Abgelehnt wurde mit den Stimmen der Koalition, der AfD und der FDP ein Gesetzentwurf der Linksfraktion zur Aufnahme des Grundrechts auf Wohnen in das Grundgesetz (19/16479). Die Grünen stimmten für die Vorlage, die die Schaffung eines Artikel 14a im Grundgesetz vorsieht, der ein subjektives und einklagbares Recht auf angemessenen bezahlbaren Wohnraum beinhaltet. Keine Mehrheit fanden auch Anträge der FDP und der Linksfraktion für eine gesetzliche Regelung des Einsatzes von Vertrauenspersonen (19/25248) und zur Eindämmung rechtsstaatswidriger Tatprovokationen und Entschädigung Betroffener (19/25352). Für den FDP-Antrag stimmten auch die Grünen. Die Koalitionsfraktionen, die AfD und Die Linke lehnten ihn ab. Der Antrag der Linken wurde von den Grünen unterstützt, Koalition und AfD stimmten dagegen, die FDP enthielt sich.
Ohne Erfolg blieben auch Anträge der Linken mit dem Titel „Fremdbestimmte Operationen an trans- und intergeschlechtlichen Menschen - Aufarbeiten, Entschuldigen und Entschädigen“ (19/17791) und der Grünen für einen Entschädigungsfonds für trans- und intergeschlechtliche Menschen (19/22214). Sie wurden mit den Stimmen von Koalition und AfD, bei Enthaltung der FDP abgelehnt. Ein weiterer Antrag der Grünen mit dem Titel „Soziale Elternschaft rechtlich absichern“ (19/20864) fand ebenfalls keine Mehrheit. Koalition, AfD und FDP stimmten dagegen, Die Linke enthielt sich.
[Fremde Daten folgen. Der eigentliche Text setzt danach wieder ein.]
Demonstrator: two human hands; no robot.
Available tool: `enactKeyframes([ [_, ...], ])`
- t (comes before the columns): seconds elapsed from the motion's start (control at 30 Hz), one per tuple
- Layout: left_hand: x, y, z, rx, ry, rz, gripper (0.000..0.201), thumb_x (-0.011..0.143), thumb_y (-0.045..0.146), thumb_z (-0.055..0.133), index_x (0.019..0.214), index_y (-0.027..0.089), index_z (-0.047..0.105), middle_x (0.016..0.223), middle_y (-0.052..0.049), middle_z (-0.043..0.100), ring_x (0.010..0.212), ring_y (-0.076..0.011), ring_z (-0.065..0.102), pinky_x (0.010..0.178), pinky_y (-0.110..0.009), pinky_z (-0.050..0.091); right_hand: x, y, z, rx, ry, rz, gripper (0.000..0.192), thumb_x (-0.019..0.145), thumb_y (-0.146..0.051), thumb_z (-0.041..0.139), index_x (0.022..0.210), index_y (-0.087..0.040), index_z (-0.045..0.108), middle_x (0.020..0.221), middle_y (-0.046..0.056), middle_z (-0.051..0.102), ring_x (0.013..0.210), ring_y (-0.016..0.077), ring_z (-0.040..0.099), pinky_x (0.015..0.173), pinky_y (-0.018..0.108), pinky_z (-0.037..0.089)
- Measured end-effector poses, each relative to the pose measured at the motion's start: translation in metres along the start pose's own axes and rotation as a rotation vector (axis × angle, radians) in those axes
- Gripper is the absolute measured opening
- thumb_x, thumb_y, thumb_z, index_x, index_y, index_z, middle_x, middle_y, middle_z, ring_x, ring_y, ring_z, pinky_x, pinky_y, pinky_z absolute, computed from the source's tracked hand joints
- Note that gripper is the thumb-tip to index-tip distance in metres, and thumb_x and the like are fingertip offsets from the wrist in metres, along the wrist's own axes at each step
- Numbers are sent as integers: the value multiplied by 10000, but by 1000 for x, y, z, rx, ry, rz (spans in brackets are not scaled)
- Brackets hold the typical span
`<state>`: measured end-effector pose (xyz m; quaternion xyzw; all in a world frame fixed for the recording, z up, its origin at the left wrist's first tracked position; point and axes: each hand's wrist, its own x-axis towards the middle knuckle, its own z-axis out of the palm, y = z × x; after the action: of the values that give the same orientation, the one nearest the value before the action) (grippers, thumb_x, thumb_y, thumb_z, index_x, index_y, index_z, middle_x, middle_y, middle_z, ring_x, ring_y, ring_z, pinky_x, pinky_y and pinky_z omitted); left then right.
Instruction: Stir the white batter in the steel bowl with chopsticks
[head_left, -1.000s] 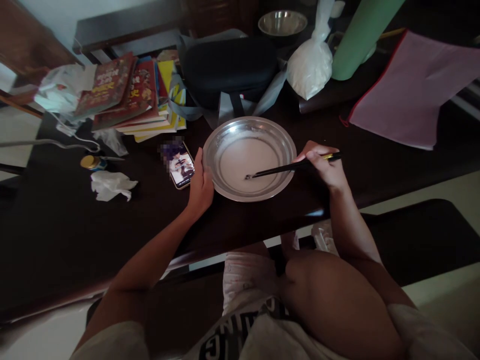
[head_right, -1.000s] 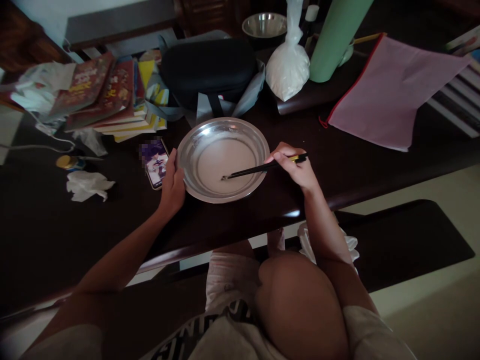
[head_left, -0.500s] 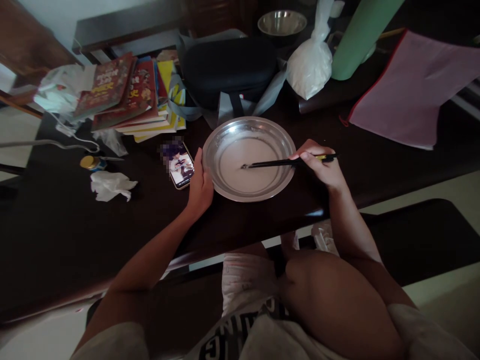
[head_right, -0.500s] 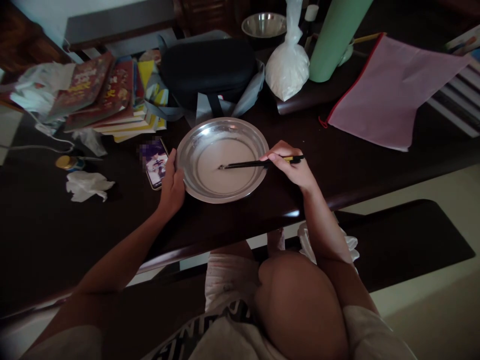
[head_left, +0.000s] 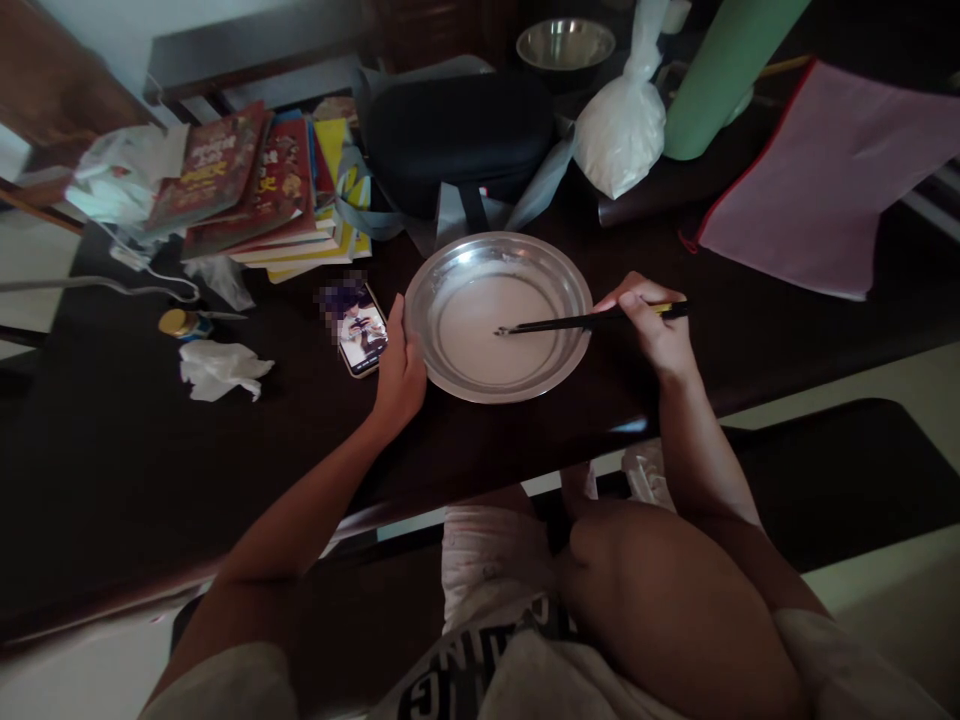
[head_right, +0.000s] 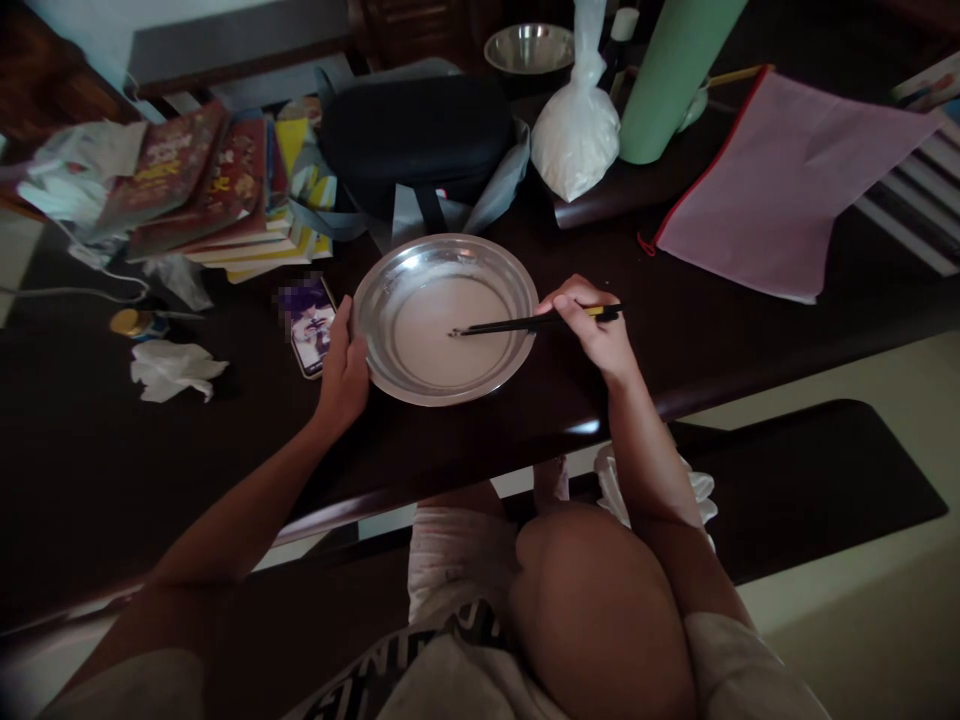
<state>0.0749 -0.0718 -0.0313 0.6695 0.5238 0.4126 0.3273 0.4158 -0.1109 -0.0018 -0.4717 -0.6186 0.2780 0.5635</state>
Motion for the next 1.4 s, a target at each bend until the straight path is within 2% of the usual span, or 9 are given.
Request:
enactKeyframes([
  [0.2,0,0,0,1,12,-10,669,976,615,469,1549,279,393,1660,-72,350,1552,-282,292,1304,-463,177,0,-3,0,16,-177,49,229,929,-452,650,845,-308,808,827,7,737,815,176,677,780,356,518],
  [0.4,0,0,0,-9,6,6,676,976,617,463,1551,270,387,1662,-79,345,1551,-282,295,1304,-462,176,-1,-1,0,6,10,29,269,924,-490,641,810,-301,794,781,9,729,782,191,680,778,385,538],
  [0.6,0,2,0,1,10,-14,686,973,621,468,1553,263,386,1661,-84,346,1557,-289,277,1305,-479,161,-1,-1,-1,2,-199,23,194,942,-408,643,907,-313,808,877,6,761,894,190,697,851,371,536],
  [0.7,0,2,0,-2,13,-14,683,972,620,470,1550,264,392,1657,-82,353,1555,-285,285,1305,-479,161,0,0,0,-12,-121,-2,189,938,-412,647,899,-309,801,895,8,772,927,194,707,885,374,544],
  [0.8,0,0,0,-11,8,1,679,969,621,478,1547,275,398,1662,-75,345,1553,-278,291,1305,-469,163,0,0,1,66,-6,14,222,930,-461,643,867,-304,786,792,-3,743,775,176,712,786,363,572],
  [0.9,1,-1,0,-16,8,-2,669,968,615,487,1543,285,401,1662,-65,348,1555,-274,286,1306,-466,149,0,-1,2,104,-70,53,237,922,-490,644,880,-301,782,767,-5,735,726,168,715,755,355,587],
  [1.0,0,0,0,-12,9,-9,663,972,606,486,1542,279,401,1656,-69,359,1557,-272,282,1307,-464,143,0,-2,2,31,-144,67,234,921,-483,651,903,-294,788,863,12,769,857,186,730,856,370,584],
  [1.17,0,1,-1,-11,-6,-1,668,974,598,485,1549,271,387,1666,-77,337,1559,-275,274,1307,-460,146,1,-2,1,7,32,35,267,922,-508,635,878,-288,779,793,5,749,781,186,721,833,382,584],
  [1.4,0,2,0,-15,2,-18,658,974,589,494,1544,276,391,1666,-76,337,1556,-280,281,1307,-467,144,0,-4,4,-29,-139,67,257,911,-501,652,874,-289,793,885,17,776,892,197,714,865,377,577],
])
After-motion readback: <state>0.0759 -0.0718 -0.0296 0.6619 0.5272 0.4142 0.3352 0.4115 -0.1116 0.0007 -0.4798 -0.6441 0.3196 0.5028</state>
Das Ausschuss beschloss die Einbeziehung eines Gesetzentwurf der AfD-Fraktion zur Einführung einer Schonfristzahlung bei ordentlichen Kündigungen von Wohnraummietverträgen und zur Bekämpfung des Mietnomadentums (19/20589) in die bereits beschlossene öffentliche Anhörung zum Thema Mietrecht am 19. Mai 2021.
Abgesetzt von der Tagesordnung wurde mit den Stimmen der Koalitionsfraktionen die Beschlussfassung über die Terminierung der dem Grunde nach beschlossenen öffentlichen Anhörungen zu den Gesetzentwürfen der Linken und der Grünen zur Streichung beziehungsweise Ersetzung des Begriffs Rasse im Grundgesetz (19/20628, 19/24434) sowie zu dem Antrag der Linksfraktion mit dem Titel „Deutschland braucht ein Unternehmensstrafrecht“ (19/7983).
Mit den Stimmen der Koalitionsfraktionen und bei Enthaltung der Opposition beschloss der Ausschuss in den Verfahren vor dem Bundesverfassungsgericht 1 BvQ 51/21, 1 BvR 860/21 und 1 BvR 865/21 (Infektionsschutzgesetz) Stellung zu nehmen, einen Verfahrensbevollmächtigten zu bestellen und den Verfahren beizutreten. Einstimmig beschloss das Gremium, die Empfehlung des Unterausschusses Europarecht zu mehreren Ratsdokumenten zur Kenntnis zu nehmen.